Forgot your password?
typodupeerror
Enlightenment GUI Software X

Hardware Based XRender Slower than Software Rendering? 297

Posted by michael
from the unsolved-mysteries dept.
Neon Spiral Injector writes "Rasterman of Enlightenment fame has finally updated the news page of his personal site. It seems that the behind the scenes work for E is coming along. He is investigating rendering backends for Evas. The default backend is a software renderer written by Raster. Trying to gain a little more speed he ported it to the XRender extension, only to find that it became 20-50 times slower on his NVidia card. He has placed some sample code on this same news page for people to try, and see if this is also experienced on other setups."
This discussion has been archived. No new comments can be posted.
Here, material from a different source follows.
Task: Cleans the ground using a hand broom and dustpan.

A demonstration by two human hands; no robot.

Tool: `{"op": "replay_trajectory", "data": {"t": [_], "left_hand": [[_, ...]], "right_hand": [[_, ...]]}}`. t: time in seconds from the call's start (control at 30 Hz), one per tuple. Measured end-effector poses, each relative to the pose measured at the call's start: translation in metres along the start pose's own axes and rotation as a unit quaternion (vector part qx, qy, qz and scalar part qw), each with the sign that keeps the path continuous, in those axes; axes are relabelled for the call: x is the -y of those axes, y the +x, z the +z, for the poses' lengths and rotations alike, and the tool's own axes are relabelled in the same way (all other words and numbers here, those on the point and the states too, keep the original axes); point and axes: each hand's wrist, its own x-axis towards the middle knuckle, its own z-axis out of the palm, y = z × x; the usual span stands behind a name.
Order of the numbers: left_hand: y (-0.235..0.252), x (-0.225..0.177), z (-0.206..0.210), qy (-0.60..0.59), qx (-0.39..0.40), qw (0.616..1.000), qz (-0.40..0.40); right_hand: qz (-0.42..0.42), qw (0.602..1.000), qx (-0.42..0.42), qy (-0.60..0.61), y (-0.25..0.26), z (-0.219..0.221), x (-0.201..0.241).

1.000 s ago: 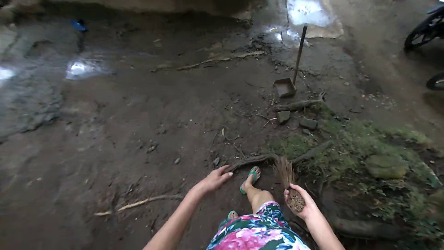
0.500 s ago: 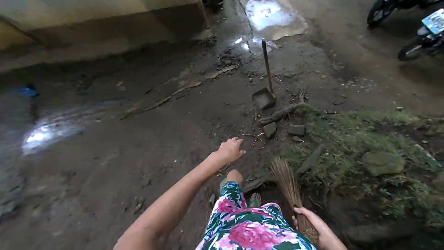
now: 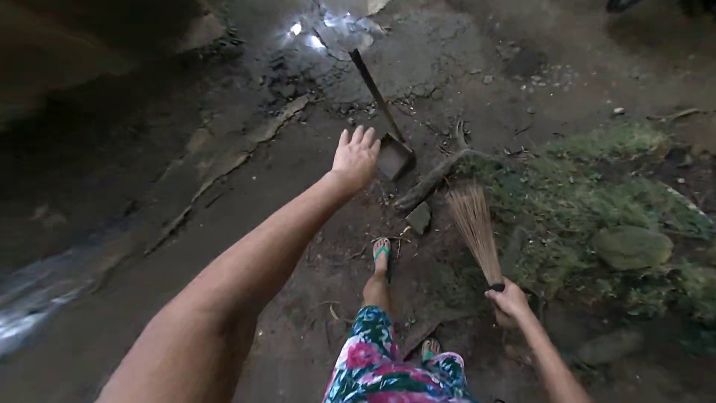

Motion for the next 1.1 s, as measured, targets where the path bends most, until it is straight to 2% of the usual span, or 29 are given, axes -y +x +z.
{"op": "replay_trajectory", "data": {"t": [0.13, 0.23, 0.37, 0.5, 0.57, 0.7, 0.8, 0.87, 0.97, 1.1], "left_hand": [[0.113, 0.048, -0.02, 0.074, -0.028, 0.996, 0.031], [0.185, 0.081, -0.032, 0.133, -0.057, 0.988, 0.05], [0.25, 0.116, -0.042, 0.198, -0.046, 0.978, 0.055], [0.285, 0.136, -0.051, 0.238, 0.026, 0.971, 0.013], [0.296, 0.138, -0.053, 0.247, 0.073, 0.966, -0.032], [0.312, 0.136, -0.047, 0.3, 0.159, 0.935, -0.098], [0.305, 0.137, -0.026, 0.314, 0.207, 0.922, -0.096], [0.288, 0.134, -0.018, 0.249, 0.231, 0.935, -0.1], [0.254, 0.143, -0.015, 0.16, 0.27, 0.944, -0.104], [0.206, 0.191, -0.024, 0.129, 0.27, 0.948, -0.106]], "right_hand": [[0.064, 0.997, -0.032, -0.009, 0.083, 0.011, 0.103], [0.074, 0.997, 0.019, 0.008, 0.116, 0.026, 0.146], [0.02, 0.993, 0.113, 0.038, 0.075, 0.004, 0.123], [-0.007, 0.988, 0.127, 0.089, 0.019, -0.034, 0.076], [-0.003, 0.99, 0.097, 0.107, 0.023, -0.034, 0.076], [0.083, 0.993, 0.031, 0.075, 0.081, 0.008, 0.147], [0.108, 0.99, 0.086, 0.027, 0.109, 0.04, 0.174], [0.074, 0.988, 0.131, 0.037, 0.096, 0.039, 0.162], [0.008, 0.982, 0.186, 0.022, 0.049, 0.003, 0.12], [-0.022, 0.98, 0.197, 0.031, 0.013, -0.028, 0.093]]}}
Hardware Based XRender Slower than Software Rendering?

Comments Filter:
  • by rxed (634882) on Saturday August 16, 2003 @12:38AM (#6710476)
    Is this the same person who some time ago said that: "Windows has won. Face it. The market is not driven by a technically superior kernel, or an OS that avoids its crashes a few times a day. Users don't (mostly) care. They just reboot and get on with it. They want apps. If the apps they want and like aren't there, it's a lose-lose. Windows has the apps. Linux does not. Its life on the desktop is limited to nice areas (video production, though Mac is very strong and with a UNIX core now will probably end up ruling the roost). The only place you are likely to see Linux is the embedded space." Slashdot article is also available here: http://slashdot.org/articles/02/07/20/1342205.shtm l?tid=106
  • Thats a myth. (Score:2, Insightful)

    by HanzoSan (251665) on Saturday August 16, 2003 @12:42AM (#6710483) Homepage Journal


    What Apps can I not run under Linux?

    My browser works, most of my games work, Photoshop works, Microsoft word works,

    Do your research, Wine, Transgaming, Crossoveroffice
  • by HanzoSan (251665) on Saturday August 16, 2003 @12:47AM (#6710499) Homepage Journal


    Also the only reason its taking so long is because they wont fork, theres millions of developers who Redhat, Suse, Lindows etc would love to pay to develop Xrender, you think Keith Packard is the only developer in the world qualified to do this? No hes not, and neither is Carl Worth, but until there is a fork, everything goes through this core group of developers who decide everything.

    Its a management issue moreso than lack of developers or lack of money, believe me if Transgaming can get money, Xfree could get about x10 that amount of money, Mandrake has 15,000 subscribers paying $60 a year or something.

    This isnt about money, its not about lack of programmers, its about management, the developers argue and fight over stupid stuff on mailing lists, theres only two developers working on Xrender and these developers seem over worked because they are doing so many other projects.

    Its more complicated than it seems.

    Xwin is not an official fork, at least I was told that it wasnt a fork, it was more of a threat of a fork, I am wishing and hoping they DO fork and then accept money somehow so we can pay developers to write this very important code.

  • by The Vulture (248871) on Saturday August 16, 2003 @01:23AM (#6710607) Homepage
    The 1541 drive itself was actually quite fast, reading an entire sector in much less than a second (if you set the job code directly in the drive). It was the serial transfer that was super slow (as you stated).

    Unfortunately, the fast loaders assuming that the CPU and the drive both ran at exactly the same speed was a cause for problems. The PAL version of the C64 ran at a different speed (a bit slower, I believe), thus making fast loaders either NTSC or PAL specific (although there may have been one or two that could actually take the clock speed into consideration). The same fault meant that fast loaders sometimes didn't work with some variants of the drives (different CPU's, all supposedly 6502 compatible, but not necessarily so).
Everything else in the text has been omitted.